I realize that this will bring the cost of doing another package for Dragon, but, making it BGA as I suspect that it is was going to require that anyway. The advantage here is a common APU code base, lower idle power for the improved process, possibly a smaller IOD to make packaging easier, and likely the ability to better support higher speeds of DDR5 without blowing the power budget.
 
Reactions: Vattila

Glo.

Diamond Member
Apr 25, 2015
5,763
4,667
136
I'd like to remind us all about one thing:

"“Phoenix Point” innovations include the AIE inference accelerator, image signal processor, advanced display for refresh and response, AMD chiplet architecture, and extreme power management. "


Its still here, so most likely this is NOT a mistake.

So, do we have wild guesses of what it means, considering that CPU+GPU part are, indeed, monolithic?
 

Tigerick

Senior member
Apr 1, 2022
686
576
106
This diagram is from RGT (I know, I know ), seems like a bit over engineering.
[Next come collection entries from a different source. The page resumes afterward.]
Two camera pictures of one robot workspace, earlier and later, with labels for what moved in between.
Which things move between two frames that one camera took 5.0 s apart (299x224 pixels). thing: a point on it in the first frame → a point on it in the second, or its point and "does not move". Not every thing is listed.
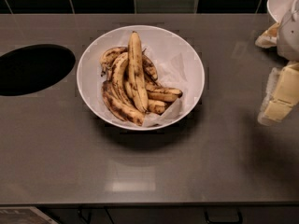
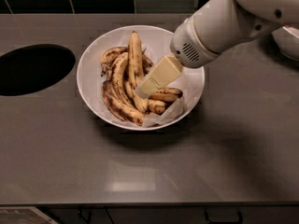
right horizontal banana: (163, 94) does not move
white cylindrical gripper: (290, 39) → (186, 46)
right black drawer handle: (223, 215) does not move
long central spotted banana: (135, 76) does not move
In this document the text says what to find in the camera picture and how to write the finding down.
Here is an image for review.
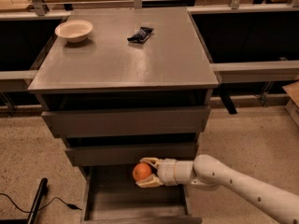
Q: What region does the black snack packet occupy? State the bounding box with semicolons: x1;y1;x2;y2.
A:
127;27;153;44

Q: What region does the grey middle drawer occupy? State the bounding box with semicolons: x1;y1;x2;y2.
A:
65;142;196;166

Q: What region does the grey top drawer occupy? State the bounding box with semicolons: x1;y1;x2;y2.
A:
42;105;210;138

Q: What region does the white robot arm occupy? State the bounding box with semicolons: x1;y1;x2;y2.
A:
133;154;299;224

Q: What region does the black bar on floor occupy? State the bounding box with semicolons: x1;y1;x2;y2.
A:
0;177;50;224

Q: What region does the grey metal railing frame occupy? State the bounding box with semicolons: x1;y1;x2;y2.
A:
1;0;298;108

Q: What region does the grey drawer cabinet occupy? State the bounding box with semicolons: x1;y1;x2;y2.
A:
27;7;220;224

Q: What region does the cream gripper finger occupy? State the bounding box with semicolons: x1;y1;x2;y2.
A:
135;174;164;188
140;157;160;169

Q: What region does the white bowl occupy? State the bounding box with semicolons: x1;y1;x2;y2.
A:
55;20;93;43

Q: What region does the black cable on floor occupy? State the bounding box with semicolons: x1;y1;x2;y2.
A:
0;192;83;215

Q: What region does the orange fruit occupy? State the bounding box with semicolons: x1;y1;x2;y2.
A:
133;163;152;182

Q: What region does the wooden box at right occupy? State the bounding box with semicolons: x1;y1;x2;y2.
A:
283;81;299;126

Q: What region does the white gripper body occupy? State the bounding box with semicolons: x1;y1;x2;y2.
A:
157;159;178;186

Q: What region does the grey open bottom drawer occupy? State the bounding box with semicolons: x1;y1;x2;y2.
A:
80;165;202;224

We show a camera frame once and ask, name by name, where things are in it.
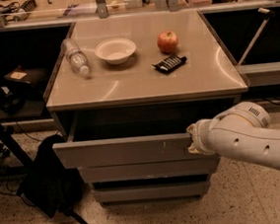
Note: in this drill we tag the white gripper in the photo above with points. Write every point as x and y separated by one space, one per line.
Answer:
201 137

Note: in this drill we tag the grey top drawer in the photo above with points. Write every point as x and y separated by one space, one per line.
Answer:
127 136

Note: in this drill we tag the grey drawer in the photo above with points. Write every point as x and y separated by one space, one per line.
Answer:
141 193
127 136
200 165

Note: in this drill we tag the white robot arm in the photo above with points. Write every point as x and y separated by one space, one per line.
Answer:
239 133

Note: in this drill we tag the grey drawer cabinet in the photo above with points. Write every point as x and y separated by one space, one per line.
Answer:
208 77

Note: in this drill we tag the grey bottom drawer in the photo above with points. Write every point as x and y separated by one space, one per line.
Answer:
141 193

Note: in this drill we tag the grey middle drawer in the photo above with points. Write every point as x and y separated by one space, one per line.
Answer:
200 165

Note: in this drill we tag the black snack bar wrapper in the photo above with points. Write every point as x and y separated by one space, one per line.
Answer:
170 64

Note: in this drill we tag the red apple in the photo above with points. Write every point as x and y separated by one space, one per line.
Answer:
167 41

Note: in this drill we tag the white bowl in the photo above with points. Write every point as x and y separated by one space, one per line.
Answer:
115 50

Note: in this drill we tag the clear plastic water bottle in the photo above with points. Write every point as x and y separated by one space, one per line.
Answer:
77 59

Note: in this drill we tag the black backpack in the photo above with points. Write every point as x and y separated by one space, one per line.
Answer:
49 185

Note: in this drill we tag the white leaning stick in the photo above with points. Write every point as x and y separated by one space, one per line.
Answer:
266 13

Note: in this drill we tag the black box with label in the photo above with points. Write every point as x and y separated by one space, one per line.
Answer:
24 80

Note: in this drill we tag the black tripod stand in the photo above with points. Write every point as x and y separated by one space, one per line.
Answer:
7 143

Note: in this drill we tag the black ribbed tool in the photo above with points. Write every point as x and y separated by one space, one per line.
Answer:
25 10

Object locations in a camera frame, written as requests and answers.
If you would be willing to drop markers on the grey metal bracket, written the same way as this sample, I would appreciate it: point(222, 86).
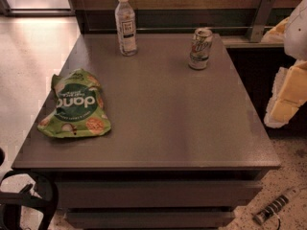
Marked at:
point(256, 30)

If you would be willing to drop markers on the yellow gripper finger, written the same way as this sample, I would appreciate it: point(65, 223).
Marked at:
point(289, 94)
point(276, 34)

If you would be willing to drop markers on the upper grey drawer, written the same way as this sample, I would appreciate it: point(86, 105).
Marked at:
point(156, 194)

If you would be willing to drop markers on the grey drawer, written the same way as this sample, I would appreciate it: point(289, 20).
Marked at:
point(156, 194)
point(151, 220)

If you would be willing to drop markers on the green chip bag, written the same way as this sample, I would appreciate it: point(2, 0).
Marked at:
point(79, 110)

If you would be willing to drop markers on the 7up soda can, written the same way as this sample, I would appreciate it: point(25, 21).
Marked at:
point(200, 48)

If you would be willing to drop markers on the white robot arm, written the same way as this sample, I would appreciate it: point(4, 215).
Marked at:
point(295, 37)

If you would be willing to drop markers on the clear plastic water bottle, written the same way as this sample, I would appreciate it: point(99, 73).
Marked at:
point(126, 29)

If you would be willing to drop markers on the lower grey drawer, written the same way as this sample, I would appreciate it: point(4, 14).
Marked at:
point(151, 220)

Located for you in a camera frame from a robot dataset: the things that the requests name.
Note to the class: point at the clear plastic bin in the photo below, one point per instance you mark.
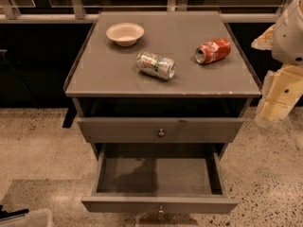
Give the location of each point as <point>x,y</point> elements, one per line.
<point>36,218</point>

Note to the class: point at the beige paper bowl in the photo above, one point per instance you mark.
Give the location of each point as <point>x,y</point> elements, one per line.
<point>125,34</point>

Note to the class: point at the metal window railing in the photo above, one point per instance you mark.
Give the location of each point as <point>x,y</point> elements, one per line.
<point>65,11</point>

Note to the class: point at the grey top drawer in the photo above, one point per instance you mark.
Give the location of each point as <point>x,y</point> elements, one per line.
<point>159,129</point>

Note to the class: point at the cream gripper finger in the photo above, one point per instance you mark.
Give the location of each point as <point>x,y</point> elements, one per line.
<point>280,92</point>
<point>264,41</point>

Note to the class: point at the red coke can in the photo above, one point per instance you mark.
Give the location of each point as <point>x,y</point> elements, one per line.
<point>212,51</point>

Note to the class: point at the grey drawer cabinet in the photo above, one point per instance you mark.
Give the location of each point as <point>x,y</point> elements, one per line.
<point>138,81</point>

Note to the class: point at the open grey middle drawer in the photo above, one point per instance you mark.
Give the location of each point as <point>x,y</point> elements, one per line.
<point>159,178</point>

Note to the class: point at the black object on floor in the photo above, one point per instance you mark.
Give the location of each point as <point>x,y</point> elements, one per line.
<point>6,215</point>

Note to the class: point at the green white 7up can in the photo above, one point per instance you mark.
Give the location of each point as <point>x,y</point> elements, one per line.
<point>155,65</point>

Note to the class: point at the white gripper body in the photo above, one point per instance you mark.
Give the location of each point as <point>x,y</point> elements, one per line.
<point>290,38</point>

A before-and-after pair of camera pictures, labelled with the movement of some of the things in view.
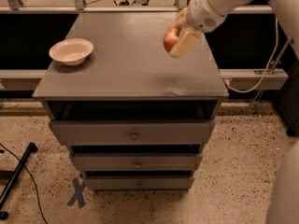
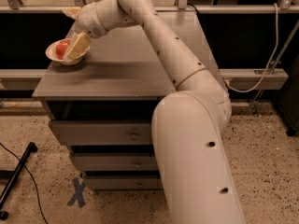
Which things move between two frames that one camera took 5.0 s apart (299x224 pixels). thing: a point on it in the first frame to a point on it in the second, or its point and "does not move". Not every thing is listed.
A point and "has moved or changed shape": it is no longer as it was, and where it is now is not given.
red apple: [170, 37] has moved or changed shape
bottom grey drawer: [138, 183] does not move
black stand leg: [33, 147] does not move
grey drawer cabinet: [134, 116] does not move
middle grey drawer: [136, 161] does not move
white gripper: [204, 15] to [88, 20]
3 chiplets from 3 process combined as one APU. They do solve the little cache on GPU issue, we shall know more in a month
 
Reactions: lightmanek

BorisTheBlade82

Senior member
May 1, 2020
667
1,022
136
I'd like to remind us all about one thing:

"“Phoenix Point” innovations include the AIE inference accelerator, image signal processor, advanced display for refresh and response, AMD chiplet architecture, and extreme power management. "


Its still here, so most likely this is NOT a mistake.

So, do we have wild guesses of what it means, considering that CPU+GPU part are, indeed, monolithic?
To me the most likely explanation would be that they incorporate some Xilinx IP or some AI accelorator on the same package.

A wilder guess: The monolithic Phoenix Point die can be connected to a Raphael CCD, resulting in Dragon Range
 

Glo.

Diamond Member
Apr 25, 2015
5,763
4,667
136
This diagram is from RGT (I know, I know ), seems like a bit over engineering. View attachment 71768

3 chiplets from 3 process combined as one APU. They do solve the little cache on GPU issue, we shall know more in a month
This diagram is incorrect .

IMO, the most likely scenario is that we get monolithic die of CPU+GPU, and chiplets are where the caches and memory controllers are, just like in Navi 31.
 

IEC

Elite Member
Super Moderator
Jun 10, 2004
14,362
5,029
136
Strange, IOD, which scales even worse than cache is on the smallest node.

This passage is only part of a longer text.